=== Task input ===

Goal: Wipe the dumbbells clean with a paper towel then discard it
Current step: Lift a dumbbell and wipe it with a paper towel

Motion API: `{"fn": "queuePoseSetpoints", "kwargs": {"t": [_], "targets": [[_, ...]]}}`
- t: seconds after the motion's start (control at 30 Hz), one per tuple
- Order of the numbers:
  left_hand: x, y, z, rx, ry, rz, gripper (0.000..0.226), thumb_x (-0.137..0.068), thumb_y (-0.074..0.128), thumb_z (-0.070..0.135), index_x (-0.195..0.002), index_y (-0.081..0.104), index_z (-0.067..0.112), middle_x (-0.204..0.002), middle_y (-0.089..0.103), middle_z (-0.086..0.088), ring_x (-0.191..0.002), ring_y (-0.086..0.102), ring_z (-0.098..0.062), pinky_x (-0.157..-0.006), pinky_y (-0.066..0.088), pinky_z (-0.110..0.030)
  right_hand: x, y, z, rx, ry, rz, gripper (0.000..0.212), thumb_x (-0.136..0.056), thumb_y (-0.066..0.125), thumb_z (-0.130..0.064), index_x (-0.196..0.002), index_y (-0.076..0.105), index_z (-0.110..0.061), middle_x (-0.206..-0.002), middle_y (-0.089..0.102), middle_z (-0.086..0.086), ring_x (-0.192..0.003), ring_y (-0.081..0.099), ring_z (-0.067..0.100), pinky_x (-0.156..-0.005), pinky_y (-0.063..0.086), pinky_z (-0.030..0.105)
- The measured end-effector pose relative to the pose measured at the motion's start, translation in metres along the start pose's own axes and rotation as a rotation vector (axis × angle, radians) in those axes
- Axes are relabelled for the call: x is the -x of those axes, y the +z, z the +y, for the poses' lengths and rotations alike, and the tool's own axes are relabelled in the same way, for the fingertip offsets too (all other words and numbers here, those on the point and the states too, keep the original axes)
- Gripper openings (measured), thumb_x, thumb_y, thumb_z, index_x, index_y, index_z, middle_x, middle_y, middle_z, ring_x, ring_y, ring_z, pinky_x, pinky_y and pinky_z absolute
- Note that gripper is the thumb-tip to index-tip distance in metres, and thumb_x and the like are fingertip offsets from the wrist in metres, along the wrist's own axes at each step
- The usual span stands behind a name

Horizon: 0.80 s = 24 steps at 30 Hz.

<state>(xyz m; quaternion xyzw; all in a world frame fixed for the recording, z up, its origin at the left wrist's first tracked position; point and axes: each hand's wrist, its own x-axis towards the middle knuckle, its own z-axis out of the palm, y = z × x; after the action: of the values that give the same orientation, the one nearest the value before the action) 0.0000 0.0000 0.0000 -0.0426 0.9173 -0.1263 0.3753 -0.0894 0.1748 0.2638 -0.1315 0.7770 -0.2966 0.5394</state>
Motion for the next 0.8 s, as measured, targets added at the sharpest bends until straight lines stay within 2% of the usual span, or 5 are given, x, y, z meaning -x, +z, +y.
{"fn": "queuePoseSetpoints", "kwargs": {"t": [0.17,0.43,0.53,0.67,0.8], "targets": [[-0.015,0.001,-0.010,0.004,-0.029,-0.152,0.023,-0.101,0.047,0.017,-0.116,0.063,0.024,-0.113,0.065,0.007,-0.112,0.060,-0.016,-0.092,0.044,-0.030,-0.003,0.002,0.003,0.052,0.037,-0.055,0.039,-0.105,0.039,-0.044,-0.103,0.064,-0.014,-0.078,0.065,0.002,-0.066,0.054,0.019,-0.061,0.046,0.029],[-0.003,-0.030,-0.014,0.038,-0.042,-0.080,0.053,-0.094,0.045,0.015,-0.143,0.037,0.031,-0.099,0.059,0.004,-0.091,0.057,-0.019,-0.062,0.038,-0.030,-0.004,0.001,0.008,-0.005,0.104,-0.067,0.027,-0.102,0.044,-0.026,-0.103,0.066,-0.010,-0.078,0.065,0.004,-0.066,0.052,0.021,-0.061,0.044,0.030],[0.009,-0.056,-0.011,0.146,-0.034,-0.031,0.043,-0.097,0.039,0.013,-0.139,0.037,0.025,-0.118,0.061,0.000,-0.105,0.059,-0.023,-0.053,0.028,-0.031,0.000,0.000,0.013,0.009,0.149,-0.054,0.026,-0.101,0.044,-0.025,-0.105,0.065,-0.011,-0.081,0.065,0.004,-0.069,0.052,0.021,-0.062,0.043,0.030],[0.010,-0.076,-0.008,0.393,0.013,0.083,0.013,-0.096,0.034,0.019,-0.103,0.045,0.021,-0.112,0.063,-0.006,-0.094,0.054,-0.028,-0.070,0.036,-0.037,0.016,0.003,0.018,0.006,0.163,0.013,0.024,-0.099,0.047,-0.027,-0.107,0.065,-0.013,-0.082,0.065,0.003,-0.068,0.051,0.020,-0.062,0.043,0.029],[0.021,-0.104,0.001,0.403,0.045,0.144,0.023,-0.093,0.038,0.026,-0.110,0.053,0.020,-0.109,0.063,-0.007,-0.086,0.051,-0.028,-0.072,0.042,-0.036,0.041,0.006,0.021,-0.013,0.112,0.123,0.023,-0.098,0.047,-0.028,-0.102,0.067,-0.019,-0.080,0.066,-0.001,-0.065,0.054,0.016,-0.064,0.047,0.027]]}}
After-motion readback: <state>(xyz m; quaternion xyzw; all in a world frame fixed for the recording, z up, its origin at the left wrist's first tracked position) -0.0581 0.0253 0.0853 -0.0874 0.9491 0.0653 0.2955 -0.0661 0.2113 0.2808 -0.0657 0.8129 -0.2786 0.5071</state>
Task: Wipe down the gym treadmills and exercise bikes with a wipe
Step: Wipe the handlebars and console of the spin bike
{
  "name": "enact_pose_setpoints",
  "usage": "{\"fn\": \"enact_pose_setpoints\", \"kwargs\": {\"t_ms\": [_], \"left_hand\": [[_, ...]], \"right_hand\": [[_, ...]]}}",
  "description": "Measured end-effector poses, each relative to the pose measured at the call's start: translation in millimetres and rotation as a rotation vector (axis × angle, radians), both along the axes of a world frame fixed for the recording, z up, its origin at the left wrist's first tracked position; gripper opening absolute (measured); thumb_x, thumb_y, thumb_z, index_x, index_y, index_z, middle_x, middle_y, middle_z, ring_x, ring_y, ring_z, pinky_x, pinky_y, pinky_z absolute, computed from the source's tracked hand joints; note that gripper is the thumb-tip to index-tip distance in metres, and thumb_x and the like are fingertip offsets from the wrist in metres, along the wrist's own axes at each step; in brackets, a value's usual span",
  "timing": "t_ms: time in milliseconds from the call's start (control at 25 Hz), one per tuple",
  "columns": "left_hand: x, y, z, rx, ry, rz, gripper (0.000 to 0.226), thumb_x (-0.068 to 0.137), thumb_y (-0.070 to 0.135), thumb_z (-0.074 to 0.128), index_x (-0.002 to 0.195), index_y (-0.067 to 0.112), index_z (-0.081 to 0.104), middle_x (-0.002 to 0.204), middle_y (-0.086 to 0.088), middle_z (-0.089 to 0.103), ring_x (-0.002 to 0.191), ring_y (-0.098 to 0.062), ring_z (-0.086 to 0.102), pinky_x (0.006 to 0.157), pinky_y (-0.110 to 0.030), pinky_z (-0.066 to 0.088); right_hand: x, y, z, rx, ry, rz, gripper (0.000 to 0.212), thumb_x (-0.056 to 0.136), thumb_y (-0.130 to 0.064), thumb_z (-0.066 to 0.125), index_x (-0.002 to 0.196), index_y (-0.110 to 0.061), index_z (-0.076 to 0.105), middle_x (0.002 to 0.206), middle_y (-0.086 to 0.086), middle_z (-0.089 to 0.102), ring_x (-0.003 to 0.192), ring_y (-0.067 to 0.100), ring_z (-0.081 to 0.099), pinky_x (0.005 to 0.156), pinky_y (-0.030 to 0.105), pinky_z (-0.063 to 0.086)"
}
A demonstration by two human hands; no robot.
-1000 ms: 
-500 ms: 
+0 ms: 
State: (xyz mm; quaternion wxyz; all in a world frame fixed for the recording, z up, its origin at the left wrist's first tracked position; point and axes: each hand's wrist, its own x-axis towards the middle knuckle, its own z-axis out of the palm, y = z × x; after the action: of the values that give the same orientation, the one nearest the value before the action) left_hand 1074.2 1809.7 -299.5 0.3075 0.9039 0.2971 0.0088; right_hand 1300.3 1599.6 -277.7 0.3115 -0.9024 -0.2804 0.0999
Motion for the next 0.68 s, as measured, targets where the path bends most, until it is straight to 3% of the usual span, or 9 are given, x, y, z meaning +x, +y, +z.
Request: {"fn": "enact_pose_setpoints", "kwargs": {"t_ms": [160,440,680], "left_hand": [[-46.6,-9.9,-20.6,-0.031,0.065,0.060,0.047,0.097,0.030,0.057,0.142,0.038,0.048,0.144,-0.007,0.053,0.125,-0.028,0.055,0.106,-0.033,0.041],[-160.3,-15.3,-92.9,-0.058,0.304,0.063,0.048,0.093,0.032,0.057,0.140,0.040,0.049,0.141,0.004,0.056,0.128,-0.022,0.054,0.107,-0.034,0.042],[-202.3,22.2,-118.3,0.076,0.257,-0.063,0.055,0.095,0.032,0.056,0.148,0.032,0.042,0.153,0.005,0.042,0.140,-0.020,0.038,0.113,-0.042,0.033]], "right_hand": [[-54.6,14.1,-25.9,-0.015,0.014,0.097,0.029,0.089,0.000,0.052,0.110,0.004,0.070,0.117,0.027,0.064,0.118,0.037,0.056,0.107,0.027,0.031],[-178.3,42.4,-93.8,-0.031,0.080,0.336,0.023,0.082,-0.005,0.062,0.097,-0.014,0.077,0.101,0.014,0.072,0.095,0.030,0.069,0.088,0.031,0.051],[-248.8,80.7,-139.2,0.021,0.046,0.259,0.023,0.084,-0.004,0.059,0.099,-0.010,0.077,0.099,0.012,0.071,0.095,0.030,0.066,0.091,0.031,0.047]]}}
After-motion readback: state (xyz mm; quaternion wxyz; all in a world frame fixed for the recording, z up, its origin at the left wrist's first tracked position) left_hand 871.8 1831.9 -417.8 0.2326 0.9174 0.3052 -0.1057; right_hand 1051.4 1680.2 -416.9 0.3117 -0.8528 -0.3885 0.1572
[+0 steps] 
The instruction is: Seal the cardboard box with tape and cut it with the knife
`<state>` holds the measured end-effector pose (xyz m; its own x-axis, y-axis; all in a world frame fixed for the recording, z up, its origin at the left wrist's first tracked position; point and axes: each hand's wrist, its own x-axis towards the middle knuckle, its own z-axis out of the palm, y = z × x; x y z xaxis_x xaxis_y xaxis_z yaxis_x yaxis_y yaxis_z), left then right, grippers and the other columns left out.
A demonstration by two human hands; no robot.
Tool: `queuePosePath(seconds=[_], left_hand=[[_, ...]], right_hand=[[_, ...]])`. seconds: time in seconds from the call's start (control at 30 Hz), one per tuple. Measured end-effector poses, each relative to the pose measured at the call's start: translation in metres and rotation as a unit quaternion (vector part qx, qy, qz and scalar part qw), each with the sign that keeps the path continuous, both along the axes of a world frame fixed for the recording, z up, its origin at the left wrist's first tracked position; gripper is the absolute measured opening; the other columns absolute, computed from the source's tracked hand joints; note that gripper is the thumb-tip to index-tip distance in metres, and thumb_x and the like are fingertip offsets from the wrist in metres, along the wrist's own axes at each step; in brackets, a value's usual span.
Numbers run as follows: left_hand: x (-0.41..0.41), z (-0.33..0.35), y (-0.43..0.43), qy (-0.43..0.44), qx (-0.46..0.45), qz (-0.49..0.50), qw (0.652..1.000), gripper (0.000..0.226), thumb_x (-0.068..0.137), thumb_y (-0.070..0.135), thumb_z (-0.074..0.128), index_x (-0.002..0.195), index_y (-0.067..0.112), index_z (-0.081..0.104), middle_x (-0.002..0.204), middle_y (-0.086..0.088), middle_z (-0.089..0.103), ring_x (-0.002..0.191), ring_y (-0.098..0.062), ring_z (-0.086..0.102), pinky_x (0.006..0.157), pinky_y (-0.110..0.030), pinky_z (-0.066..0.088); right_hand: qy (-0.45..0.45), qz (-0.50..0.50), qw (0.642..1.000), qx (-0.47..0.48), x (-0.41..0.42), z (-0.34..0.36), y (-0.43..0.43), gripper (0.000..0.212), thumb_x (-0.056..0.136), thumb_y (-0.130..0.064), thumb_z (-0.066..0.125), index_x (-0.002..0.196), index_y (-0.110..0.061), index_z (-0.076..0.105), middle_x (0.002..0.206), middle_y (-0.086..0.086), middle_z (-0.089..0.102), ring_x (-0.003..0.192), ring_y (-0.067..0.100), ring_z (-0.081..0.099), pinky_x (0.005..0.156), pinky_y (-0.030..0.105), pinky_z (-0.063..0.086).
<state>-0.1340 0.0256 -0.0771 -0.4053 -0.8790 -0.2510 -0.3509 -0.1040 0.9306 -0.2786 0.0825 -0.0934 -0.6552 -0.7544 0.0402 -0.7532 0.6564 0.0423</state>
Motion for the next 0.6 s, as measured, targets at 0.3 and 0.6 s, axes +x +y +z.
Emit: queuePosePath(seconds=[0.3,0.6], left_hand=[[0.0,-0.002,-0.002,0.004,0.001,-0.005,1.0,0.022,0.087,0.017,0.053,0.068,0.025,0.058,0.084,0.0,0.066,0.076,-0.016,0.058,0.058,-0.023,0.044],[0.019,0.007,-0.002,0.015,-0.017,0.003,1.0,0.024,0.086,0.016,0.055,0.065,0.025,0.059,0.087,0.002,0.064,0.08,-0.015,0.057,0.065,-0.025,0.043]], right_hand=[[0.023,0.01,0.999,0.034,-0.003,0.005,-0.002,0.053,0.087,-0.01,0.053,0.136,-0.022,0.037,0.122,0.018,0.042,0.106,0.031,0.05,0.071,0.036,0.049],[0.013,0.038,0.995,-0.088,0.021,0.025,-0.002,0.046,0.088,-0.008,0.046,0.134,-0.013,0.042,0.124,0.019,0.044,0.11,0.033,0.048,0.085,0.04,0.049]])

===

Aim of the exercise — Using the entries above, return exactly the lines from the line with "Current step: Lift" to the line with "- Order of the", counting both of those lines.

Task output —
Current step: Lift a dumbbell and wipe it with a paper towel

Motion API: `{"fn": "queuePoseSetpoints", "kwargs": {"t": [_], "targets": [[_, ...]]}}`
- t: seconds after the motion's start (control at 30 Hz), one per tuple
- Order of the numbers:

The output is finished, and nothing else is needed.